## Work to complete
Transcribe the data as written, minus images.

## Supplied information

= Beginning of Section =

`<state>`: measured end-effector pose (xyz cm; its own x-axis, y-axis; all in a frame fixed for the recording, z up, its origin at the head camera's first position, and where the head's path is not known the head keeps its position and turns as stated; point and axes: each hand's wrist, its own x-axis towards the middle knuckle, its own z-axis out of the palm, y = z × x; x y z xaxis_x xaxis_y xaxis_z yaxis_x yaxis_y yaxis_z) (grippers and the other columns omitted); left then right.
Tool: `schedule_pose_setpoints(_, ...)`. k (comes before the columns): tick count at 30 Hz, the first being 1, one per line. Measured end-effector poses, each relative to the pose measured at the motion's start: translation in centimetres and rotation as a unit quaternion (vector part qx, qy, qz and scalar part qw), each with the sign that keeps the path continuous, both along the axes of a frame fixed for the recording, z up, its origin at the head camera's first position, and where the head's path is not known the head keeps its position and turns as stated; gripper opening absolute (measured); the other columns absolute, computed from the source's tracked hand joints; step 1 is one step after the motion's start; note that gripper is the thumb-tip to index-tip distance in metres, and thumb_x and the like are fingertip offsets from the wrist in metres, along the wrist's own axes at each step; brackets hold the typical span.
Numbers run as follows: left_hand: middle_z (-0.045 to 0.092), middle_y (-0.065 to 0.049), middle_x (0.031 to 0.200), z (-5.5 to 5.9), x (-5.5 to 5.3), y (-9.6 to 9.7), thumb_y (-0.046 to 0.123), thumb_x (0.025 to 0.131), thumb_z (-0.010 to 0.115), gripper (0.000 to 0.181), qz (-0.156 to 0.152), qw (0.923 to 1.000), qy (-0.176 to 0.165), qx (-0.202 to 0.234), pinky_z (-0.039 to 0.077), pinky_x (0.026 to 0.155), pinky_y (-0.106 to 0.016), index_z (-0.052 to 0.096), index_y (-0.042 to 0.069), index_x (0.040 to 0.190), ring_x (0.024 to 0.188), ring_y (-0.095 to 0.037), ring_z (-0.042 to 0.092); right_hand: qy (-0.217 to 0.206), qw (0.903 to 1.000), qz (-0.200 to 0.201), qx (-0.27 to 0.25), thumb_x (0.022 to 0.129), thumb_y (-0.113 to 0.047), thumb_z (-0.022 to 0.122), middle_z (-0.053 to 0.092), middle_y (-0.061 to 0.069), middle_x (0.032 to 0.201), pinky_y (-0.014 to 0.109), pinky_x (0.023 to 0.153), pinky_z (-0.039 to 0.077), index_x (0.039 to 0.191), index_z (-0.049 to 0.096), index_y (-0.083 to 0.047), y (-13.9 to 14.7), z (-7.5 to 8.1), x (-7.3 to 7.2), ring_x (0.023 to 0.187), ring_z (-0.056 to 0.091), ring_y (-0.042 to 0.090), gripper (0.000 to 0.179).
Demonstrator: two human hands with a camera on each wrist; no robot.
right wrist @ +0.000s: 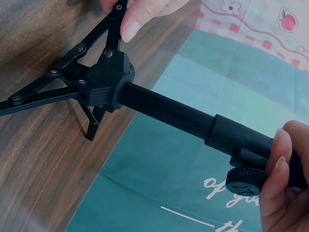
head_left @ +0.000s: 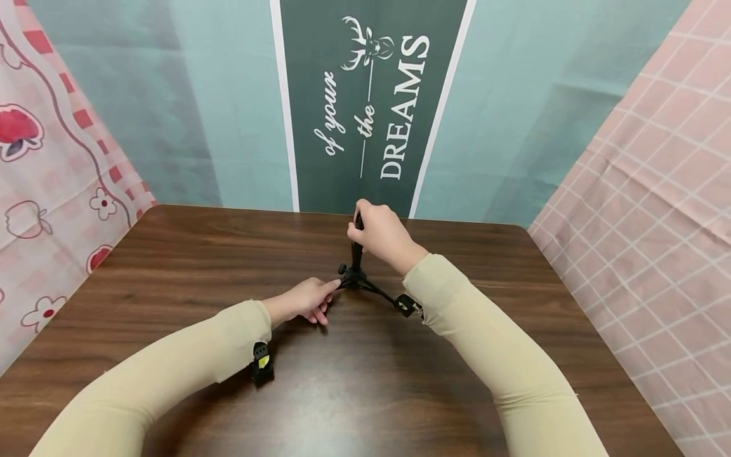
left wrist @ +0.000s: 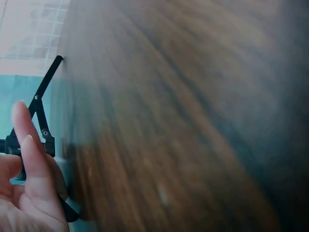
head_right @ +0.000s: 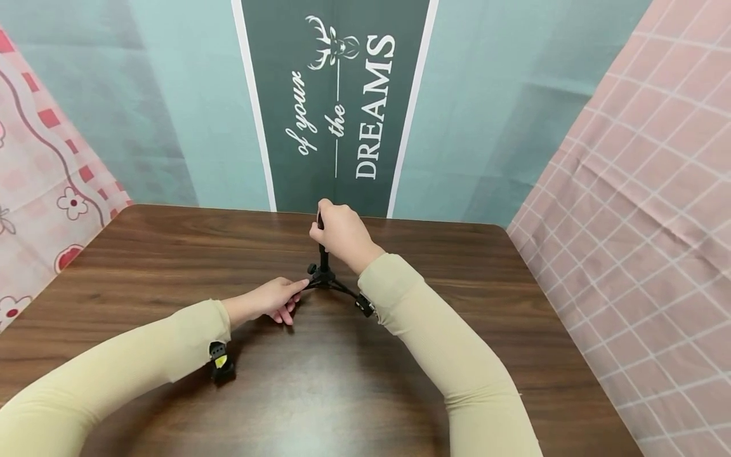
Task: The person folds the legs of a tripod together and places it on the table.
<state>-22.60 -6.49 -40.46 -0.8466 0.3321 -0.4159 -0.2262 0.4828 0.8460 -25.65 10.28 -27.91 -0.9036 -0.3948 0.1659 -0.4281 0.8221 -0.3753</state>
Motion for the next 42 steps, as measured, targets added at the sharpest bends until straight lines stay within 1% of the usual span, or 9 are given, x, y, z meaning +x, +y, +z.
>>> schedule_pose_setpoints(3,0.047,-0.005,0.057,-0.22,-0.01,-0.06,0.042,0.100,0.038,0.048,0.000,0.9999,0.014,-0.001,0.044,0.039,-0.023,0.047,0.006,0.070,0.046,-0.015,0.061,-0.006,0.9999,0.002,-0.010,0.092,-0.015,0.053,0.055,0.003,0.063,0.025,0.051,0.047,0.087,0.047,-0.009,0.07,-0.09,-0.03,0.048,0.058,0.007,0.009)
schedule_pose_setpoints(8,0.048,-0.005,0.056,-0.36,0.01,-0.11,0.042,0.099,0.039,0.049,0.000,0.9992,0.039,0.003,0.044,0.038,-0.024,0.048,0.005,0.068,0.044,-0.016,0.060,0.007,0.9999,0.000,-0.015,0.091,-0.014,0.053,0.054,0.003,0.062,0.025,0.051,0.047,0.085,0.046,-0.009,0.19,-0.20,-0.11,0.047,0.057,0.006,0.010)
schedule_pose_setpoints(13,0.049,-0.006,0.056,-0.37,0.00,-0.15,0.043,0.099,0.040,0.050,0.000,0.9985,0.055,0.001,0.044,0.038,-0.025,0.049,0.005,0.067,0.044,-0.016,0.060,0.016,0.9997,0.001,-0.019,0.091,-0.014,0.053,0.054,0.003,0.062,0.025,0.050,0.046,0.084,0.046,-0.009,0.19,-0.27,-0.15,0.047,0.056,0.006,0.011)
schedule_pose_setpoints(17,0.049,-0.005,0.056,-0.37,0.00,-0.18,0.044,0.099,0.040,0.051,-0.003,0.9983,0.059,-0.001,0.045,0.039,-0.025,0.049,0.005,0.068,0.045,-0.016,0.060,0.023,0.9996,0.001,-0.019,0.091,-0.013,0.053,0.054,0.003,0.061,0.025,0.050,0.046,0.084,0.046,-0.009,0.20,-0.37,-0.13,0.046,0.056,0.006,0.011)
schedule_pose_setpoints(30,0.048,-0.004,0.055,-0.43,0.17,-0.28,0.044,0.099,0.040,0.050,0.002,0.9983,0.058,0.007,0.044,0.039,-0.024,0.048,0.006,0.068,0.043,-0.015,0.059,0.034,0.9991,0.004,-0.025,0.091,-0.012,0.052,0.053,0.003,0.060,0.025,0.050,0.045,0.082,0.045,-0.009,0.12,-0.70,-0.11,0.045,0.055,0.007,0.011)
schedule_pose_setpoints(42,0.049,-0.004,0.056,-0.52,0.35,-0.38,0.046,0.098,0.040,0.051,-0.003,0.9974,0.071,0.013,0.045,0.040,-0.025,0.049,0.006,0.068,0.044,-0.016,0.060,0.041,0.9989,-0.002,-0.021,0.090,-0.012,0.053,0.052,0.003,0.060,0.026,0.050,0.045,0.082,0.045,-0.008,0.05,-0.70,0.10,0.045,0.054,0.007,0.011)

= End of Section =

## Solution to this problem
`<state>`: measured end-effector pose (xyz cm; its own x-axis, y-axis; all in a frame fixed for the recording, z up, its origin at the head camera's first position, and where the head's path is not known the head keeps its position and turns as stated; point and axes: each hand's wrist, its own x-axis towards the middle knuckle, its own z-axis out of the palm, y = z × x; x y z xaxis_x xaxis_y xaxis_z yaxis_x yaxis_y yaxis_z) (grippers and the other columns omitted); left then right.
Tool: `schedule_pose_setpoints(_, ...)`. k (comes before the columns): tick count at 30 Hz, the first being 1, one per line. Measured end-effector poses, each relative to the pose measured at the motion's start: translation in centimetres and rotation as a unit quaternion (vector part qx, qy, qz and scalar part qw), each with the sign that keeps the path continuous, both along the axes of a frame fixed for the recording, z up, its origin at the head camera's first position, and where the head's path is not known the head keeps its position and turns as stated; gripper opening absolute (measured); the other columns absolute, computed from the source's tracked hand joints; step 1 is one step after the motion's start; note that gripper is the thumb-tip to index-tip distance in metres, and thumb_x and the like are fingertip offsets from the wrist in metres, along the wrist's own axes at each step; brackets hold the typical span.
Numbers run as follows: left_hand: middle_z (-0.045 to 0.092), middle_y (-0.065 to 0.049), middle_x (0.031 to 0.200), z (-5.5 to 5.9), x (-5.5 to 5.3), y (-9.6 to 9.7), thumb_y (-0.046 to 0.123), thumb_x (0.025 to 0.131), thumb_z (-0.010 to 0.115), gripper (0.000 to 0.181), qz (-0.156 to 0.152), qw (0.923 to 1.000), qy (-0.176 to 0.165), qx (-0.202 to 0.234), pinky_z (-0.039 to 0.077), pinky_x (0.026 to 0.155), pinky_y (-0.106 to 0.016), index_z (-0.052 to 0.096), index_y (-0.042 to 0.069), index_x (0.040 to 0.190), ring_x (0.024 to 0.188), ring_y (-0.095 to 0.037), ring_z (-0.042 to 0.092); right_hand: qy (-0.217 to 0.206), qw (0.903 to 1.000), qz (-0.200 to 0.201), qx (-0.27 to 0.25), thumb_x (0.022 to 0.129), thumb_y (-0.113 to 0.047), thumb_z (-0.022 to 0.122), middle_z (-0.053 to 0.092), middle_y (-0.061 to 0.069), middle_x (0.032 to 0.201), pinky_y (-0.014 to 0.109), pinky_x (0.023 to 0.153), pinky_z (-0.039 to 0.077), index_x (0.039 to 0.191), index_z (-0.049 to 0.096), index_y (-0.083 to 0.047), y (-13.9 to 14.7), z (-7.5 to 8.1), x (-7.3 to 7.2), ring_x (0.023 to 0.187), ring_z (-0.056 to 0.091), ring_y (-0.042 to 0.090), gripper (0.000 to 0.179).
Demonstrator: two human hands with a camera on each wrist; no robot.
right wrist @ +0.000s: 
head_left @ +0.000s: 
left wrist @ +0.000s: 
head_right @ +0.000s: 
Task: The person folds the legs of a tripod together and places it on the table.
<state>-22.60 -6.49 -40.46 -0.8466 0.3321 -0.4159 -0.2262 0.4828 0.8460 -25.65 10.28 -27.91 -0.9036 -0.3948 0.1659 -0.4281 0.8221 -0.3753</state>
Motion for the next 42 steps, as measured, targets added at the sharpest bends until straight lines stay within 1% of the usual span, or 9 are given, x, y, z meaning +x, +y, +z.
>>> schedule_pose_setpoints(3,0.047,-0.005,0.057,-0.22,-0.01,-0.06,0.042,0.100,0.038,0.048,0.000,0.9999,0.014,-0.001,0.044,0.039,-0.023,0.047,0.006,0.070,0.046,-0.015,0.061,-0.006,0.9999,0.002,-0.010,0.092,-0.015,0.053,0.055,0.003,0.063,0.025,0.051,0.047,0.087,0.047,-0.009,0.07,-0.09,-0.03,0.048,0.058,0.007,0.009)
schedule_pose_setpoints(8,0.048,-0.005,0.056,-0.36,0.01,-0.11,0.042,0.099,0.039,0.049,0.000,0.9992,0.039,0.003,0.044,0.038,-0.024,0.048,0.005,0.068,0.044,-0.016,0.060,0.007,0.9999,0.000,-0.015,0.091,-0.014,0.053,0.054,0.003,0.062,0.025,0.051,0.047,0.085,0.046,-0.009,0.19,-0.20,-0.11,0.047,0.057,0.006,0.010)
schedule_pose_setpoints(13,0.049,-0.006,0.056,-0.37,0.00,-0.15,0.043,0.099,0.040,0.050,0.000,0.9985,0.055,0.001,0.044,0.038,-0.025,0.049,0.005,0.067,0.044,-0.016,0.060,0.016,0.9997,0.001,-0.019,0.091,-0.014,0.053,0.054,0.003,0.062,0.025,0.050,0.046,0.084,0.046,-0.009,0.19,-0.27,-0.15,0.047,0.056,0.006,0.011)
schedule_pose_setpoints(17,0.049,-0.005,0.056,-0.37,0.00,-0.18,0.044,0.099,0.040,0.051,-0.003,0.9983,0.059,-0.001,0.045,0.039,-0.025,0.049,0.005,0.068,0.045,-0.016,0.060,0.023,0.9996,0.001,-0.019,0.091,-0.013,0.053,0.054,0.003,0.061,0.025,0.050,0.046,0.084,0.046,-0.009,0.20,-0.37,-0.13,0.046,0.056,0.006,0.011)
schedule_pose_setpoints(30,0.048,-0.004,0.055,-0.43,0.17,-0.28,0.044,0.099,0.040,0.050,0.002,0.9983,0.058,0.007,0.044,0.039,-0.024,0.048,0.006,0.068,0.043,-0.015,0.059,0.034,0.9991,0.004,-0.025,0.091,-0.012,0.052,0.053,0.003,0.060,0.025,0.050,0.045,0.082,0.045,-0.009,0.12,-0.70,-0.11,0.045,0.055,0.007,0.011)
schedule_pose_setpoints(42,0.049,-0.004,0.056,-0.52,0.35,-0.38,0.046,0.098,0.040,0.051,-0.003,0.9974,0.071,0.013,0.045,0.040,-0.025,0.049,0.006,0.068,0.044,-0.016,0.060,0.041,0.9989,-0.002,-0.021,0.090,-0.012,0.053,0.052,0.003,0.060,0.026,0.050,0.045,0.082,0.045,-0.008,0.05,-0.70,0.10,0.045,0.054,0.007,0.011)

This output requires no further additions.